When purple morning starts the hare
To steal upon her early fare,
Then thro’ the dew he maun (must) repair –
The gard’ner wi’ his paidle.
When Day, expiring in the west,
The curtain draws o’ Nature’s rest.
He flies to her arms he lo’er (loves) best,
The gard’ner wi’ his paidle.

I love listening to languages and accents. And I love Robert Burns. Maybe because I’m part Scottish, or maybe because he was just so good at describing the rural landscape simply and eloquently. This song of his captures the beginning of spring perfectly. It’s as if he were here warming up for spring planting. More than weather, I can tell it is spring by the scent in the air, and the gentle turn of temperature, the change in the way the rain falls, and the brightness in the light, even if it is cloudy.

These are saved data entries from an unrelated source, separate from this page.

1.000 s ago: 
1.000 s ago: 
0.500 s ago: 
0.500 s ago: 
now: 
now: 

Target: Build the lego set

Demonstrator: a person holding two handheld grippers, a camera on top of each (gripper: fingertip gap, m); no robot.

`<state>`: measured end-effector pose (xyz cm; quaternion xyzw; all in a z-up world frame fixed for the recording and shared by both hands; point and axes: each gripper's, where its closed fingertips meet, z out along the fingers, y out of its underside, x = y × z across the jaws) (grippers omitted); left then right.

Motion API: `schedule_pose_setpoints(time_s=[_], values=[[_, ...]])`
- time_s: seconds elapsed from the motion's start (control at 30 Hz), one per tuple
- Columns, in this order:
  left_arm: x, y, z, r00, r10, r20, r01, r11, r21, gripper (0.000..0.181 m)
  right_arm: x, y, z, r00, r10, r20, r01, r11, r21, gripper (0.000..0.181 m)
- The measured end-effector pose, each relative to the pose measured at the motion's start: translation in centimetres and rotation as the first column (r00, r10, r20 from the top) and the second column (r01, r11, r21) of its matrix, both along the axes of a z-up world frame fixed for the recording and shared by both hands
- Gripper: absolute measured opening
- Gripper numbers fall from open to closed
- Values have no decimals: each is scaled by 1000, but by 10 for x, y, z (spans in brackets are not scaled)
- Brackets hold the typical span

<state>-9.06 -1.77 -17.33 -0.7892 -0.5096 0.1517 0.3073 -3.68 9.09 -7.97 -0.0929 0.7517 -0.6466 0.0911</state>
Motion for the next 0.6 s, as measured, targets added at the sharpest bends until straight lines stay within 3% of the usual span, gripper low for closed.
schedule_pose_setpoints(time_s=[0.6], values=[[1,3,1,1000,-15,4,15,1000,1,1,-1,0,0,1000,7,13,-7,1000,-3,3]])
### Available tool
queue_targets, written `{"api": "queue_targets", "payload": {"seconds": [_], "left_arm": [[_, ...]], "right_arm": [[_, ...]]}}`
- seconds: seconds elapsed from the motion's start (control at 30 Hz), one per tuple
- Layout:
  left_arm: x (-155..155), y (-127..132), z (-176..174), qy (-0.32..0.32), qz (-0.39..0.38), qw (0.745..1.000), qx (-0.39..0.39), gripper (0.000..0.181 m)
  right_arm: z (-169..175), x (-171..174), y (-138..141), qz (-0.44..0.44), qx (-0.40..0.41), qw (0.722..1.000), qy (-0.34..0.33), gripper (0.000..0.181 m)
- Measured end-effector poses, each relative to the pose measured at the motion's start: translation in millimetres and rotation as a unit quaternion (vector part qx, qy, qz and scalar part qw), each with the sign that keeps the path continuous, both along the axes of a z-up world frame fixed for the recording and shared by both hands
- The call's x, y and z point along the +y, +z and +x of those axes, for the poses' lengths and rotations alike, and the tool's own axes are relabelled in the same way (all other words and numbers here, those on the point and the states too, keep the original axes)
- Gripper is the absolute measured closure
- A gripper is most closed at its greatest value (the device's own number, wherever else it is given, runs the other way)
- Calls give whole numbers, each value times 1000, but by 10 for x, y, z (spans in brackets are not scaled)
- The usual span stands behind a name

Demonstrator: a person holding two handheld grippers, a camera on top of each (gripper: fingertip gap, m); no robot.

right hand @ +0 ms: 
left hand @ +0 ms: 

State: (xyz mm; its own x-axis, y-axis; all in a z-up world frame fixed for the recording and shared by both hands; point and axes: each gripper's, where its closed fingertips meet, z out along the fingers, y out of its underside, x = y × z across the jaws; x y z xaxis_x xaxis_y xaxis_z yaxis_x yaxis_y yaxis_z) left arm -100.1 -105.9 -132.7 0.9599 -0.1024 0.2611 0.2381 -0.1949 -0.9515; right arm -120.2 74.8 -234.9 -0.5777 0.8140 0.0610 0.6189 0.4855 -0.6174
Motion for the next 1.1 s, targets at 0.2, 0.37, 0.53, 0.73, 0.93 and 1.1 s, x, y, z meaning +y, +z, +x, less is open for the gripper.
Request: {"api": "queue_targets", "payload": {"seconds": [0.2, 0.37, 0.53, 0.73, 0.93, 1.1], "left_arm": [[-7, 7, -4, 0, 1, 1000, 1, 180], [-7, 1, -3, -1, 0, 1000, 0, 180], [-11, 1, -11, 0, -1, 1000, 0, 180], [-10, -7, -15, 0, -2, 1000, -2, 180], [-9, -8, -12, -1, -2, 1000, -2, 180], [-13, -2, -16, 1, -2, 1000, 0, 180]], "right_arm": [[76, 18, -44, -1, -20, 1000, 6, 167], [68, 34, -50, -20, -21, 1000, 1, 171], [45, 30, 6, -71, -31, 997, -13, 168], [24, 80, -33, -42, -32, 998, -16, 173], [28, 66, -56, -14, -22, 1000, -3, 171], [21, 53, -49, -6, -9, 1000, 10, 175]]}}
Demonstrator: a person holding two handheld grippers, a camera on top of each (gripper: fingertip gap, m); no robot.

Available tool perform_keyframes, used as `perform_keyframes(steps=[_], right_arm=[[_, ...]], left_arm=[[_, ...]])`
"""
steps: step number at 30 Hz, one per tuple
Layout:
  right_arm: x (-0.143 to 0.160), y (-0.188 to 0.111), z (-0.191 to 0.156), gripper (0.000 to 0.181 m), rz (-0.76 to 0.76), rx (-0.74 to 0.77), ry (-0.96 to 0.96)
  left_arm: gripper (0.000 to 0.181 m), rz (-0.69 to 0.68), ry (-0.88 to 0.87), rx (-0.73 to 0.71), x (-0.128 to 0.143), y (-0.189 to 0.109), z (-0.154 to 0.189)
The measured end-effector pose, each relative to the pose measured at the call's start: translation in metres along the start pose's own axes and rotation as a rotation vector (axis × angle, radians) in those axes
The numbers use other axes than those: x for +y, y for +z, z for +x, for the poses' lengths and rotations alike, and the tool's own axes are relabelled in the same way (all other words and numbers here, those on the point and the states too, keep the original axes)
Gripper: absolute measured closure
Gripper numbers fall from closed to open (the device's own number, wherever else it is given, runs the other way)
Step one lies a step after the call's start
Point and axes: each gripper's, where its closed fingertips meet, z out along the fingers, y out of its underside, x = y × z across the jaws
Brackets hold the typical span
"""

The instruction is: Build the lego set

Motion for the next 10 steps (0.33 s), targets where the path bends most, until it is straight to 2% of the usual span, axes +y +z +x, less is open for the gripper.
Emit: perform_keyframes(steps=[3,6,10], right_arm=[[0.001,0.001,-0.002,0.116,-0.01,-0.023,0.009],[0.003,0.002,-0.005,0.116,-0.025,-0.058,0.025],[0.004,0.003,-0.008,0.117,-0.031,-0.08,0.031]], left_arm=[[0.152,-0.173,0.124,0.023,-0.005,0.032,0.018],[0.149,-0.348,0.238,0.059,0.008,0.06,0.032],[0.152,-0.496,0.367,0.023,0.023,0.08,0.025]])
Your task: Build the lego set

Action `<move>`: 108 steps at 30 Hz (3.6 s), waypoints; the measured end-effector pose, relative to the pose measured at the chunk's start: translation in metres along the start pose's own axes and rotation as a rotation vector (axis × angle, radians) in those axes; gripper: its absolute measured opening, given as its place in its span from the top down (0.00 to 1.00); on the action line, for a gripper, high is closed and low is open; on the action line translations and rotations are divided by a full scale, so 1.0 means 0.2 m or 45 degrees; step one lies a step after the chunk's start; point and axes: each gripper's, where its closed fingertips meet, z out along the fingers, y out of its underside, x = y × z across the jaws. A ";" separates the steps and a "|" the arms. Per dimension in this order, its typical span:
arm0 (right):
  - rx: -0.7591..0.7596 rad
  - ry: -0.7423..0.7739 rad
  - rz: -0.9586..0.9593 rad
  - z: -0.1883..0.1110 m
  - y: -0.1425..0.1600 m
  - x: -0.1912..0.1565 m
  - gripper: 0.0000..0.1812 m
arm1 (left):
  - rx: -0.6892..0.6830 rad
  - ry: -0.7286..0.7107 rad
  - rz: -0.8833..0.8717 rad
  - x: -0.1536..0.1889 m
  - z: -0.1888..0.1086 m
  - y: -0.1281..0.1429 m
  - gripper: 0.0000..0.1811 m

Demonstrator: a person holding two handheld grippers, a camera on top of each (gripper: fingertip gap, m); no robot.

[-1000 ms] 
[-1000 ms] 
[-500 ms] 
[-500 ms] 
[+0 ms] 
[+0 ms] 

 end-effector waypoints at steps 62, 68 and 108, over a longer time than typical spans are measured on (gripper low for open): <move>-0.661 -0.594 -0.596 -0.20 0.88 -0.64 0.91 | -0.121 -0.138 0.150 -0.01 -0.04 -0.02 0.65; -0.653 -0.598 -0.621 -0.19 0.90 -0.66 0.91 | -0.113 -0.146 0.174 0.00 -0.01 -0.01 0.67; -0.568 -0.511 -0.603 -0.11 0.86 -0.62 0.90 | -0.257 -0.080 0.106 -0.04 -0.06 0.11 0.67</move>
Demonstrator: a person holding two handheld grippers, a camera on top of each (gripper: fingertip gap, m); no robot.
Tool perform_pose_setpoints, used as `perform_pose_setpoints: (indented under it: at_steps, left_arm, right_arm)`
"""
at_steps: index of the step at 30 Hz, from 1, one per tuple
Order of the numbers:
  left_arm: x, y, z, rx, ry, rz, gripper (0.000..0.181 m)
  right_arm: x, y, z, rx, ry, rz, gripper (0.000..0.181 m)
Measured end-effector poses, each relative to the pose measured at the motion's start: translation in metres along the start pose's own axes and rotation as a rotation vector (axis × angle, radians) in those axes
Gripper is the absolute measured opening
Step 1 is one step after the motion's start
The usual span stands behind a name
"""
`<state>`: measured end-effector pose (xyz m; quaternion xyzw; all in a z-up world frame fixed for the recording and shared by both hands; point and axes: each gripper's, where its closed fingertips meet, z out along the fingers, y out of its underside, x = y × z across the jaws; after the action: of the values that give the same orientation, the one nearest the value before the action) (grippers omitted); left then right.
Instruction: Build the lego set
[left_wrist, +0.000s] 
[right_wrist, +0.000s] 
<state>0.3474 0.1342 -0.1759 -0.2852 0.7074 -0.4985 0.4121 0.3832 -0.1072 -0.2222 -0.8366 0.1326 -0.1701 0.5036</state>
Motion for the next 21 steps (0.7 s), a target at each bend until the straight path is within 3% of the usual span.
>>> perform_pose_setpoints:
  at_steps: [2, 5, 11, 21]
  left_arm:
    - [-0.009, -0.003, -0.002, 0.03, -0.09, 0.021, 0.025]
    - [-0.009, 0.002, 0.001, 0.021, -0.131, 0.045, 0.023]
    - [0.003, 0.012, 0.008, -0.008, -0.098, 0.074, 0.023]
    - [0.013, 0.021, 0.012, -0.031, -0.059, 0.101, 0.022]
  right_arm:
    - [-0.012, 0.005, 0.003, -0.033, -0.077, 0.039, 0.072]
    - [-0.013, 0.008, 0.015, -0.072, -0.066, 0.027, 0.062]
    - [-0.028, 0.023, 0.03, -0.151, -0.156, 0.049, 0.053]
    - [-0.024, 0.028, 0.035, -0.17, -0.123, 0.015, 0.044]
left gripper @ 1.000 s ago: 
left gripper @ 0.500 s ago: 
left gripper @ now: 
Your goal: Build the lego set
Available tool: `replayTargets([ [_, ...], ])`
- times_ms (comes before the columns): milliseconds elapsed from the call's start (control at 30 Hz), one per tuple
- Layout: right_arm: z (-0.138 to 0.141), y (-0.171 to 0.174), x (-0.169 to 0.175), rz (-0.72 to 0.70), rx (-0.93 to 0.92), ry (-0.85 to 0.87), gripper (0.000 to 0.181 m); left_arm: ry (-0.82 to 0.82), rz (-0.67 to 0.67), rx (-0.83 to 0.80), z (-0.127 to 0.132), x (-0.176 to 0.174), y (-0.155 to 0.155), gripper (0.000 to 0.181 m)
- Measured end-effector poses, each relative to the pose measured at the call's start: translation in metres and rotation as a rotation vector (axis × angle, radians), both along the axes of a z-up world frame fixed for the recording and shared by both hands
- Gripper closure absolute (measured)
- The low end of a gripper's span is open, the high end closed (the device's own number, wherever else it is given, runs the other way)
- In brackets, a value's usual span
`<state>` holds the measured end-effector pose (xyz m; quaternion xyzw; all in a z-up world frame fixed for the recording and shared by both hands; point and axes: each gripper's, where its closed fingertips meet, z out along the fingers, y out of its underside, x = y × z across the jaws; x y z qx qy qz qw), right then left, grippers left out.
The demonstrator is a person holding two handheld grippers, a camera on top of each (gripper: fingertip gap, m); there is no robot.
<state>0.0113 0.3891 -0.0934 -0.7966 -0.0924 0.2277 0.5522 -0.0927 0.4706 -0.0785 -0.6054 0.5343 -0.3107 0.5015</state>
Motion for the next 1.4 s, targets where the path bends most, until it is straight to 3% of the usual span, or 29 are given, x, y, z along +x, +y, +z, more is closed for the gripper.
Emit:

We are slowly making farm progress. The first round of onions are planted. The first round of lettuces and brassicas are going in the ground tomorrow. The tables in the greenhouse are filling rapidly and the push is already beginning to get them moving through and into the ground.

The landing pad to Charlotte's hive. I love watching the foragers come home with full pollen baskets, and the guards checking everybody out as the try to enter.

Charlotte’s colony has been very busy. They haven’t eaten much of the artificial food I’ve set out, but they have been furious foragers, filling up their first box with brood already in the typical rainbow shape, arched with a band of honey and pollen. Eleanor’s colony is moving along and she is getting down to business laying eggs. They have eaten a gallon of sugar syrup and an entire pollen patty in their first week, but they are very well organized and getting along well.

Cows eat grass, and that's where they belong. Sunshine and green pasture.

The peas have sprouted, and the first greens are growing rapidly when the air is warm. The rapini is beginning to bloom out so it won’t be around for much longer. The pea vines are nearly tall enough to harvest, and so is the green garlic.